Photographer urges students follow dreams

Nature photographer Art Wolfe urged students to travel the world during the Brown speaker assembly last Thursday.

“See what’s on this tiny globe,” said Wolfe, “I don’t understand why you wouldn’t want to.”

Wolfe, who is the focus of “Travels to the Edge,” a PBS documentary series, spends his days traveling to far-reaching places to film his show and take photographs.
By splicing together clips from his show and photographs, Wolfe took the audience on a journey with him through South America, Africa, India and the Arctic.

Photographs were mixed with personal stories as Wolfe told the audience of a bear he had to scare off with his black Walmart umbrella or the elephant seal who was so friendly he climbed onto Wolfe while he was talking pictures on the ground.

Wolfe believes that his background in painting allows him to capture better photographs. It allows him to see nature in a different way than a pure naturalist, he said.

“I’m trying to blend these two mediums – painting and photography – and when I get close, magic happens,” Wolfe said.

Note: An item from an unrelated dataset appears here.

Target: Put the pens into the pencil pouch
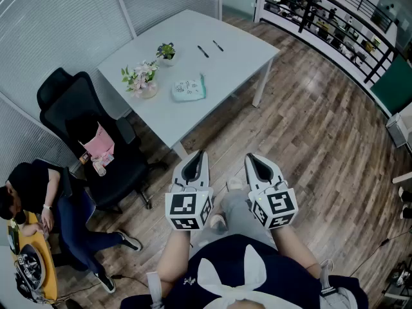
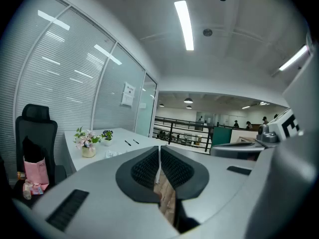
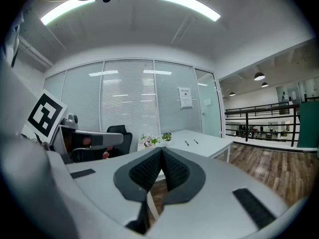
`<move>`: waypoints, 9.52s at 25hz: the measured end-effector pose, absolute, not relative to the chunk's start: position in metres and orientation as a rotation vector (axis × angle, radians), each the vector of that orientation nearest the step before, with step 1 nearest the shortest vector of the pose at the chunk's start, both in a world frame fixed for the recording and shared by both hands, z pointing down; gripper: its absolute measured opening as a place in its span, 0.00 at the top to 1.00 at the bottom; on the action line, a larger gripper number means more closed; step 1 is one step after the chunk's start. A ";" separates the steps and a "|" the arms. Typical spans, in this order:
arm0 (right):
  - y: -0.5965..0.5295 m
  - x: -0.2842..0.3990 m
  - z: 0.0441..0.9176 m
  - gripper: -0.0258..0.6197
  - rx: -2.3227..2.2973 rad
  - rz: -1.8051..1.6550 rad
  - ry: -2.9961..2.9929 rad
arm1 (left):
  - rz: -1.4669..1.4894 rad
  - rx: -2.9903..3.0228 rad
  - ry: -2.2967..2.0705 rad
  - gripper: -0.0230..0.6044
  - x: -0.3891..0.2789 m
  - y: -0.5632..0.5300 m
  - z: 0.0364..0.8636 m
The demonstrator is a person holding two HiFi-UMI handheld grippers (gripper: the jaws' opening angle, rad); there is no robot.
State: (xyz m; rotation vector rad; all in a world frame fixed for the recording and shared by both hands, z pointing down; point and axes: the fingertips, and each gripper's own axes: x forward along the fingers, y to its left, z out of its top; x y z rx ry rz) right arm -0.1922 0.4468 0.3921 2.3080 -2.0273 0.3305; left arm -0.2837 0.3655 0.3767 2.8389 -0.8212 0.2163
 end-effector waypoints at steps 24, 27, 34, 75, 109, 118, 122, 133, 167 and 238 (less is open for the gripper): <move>0.330 -0.085 0.405 0.81 2.195 0.346 -2.144 | 0.294 2.781 -0.892 0.78 -0.195 0.256 0.385; 0.307 -0.066 0.407 0.78 2.181 0.354 -2.155 | 0.306 2.785 -0.906 0.72 -0.178 0.231 0.384; 0.267 -0.024 0.412 0.76 2.127 0.384 -2.182 | 0.312 2.744 -0.981 0.62 -0.146 0.187 0.390; 0.067 0.084 0.483 0.76 1.870 0.606 -2.154 | 1.164 2.282 -1.047 0.63 -0.029 -0.019 0.654; -0.039 0.074 0.495 0.76 1.750 0.561 -2.222 | 0.326 2.100 -0.781 0.87 -0.061 -0.086 0.529; -0.075 0.057 0.496 0.76 1.671 0.575 -2.276 | 0.255 2.018 -0.805 0.88 -0.079 -0.109 0.536; -0.086 0.044 0.497 0.76 1.625 0.585 -2.313 | 0.237 2.019 -0.791 0.88 -0.073 -0.110 0.534; -0.125 0.071 0.515 0.75 1.635 0.567 -2.243 | 0.198 1.985 -0.842 0.88 -0.073 -0.118 0.530; -0.226 0.154 0.682 0.75 1.638 0.811 -1.820 | 0.164 1.930 -1.009 0.88 -0.092 -0.153 0.514; -0.147 0.129 0.494 0.89 1.743 0.672 -2.176 | 0.121 1.943 -0.967 0.88 -0.102 -0.129 0.521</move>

Wolfe also told stories of the interesting events he has photographed. During his travels to India, he saw the Maha Kumbh Mela, a festival that happens once every 12 years during which the sadhus, or holy men, travel to the Ganges River in a ceremonial pilgrimage. It is the largest gathering of people on Earth, Wolfe said. From there, Wolfe traveled to the jungle to find Bengal tigers. When in the jungle, Wolfe rode on an elephant in order not to frighten the tiger.

“They are amazing predators,” Wolfe said of the tigers, “and it’s always good to keep one eye on where the tiger is.”

While shooting the photos, Wolfe describes how he and his tour guide lost sight of the tiger, who had climbed the tree behind them. From the foliage of green leaves, a single orange eye looks out surrounded by orange and black stripes.

“And then I pointed up to the tiger,” Wolfe said, “and the tour guide’s eyes got wide, and then we were rushing away quite speedily.”

At the end, Wolfe urged the audience to follow their dreams.

“Follow your dreams,” he said, “and it will all work out, and then you will be a happy camper for the rest of your life.”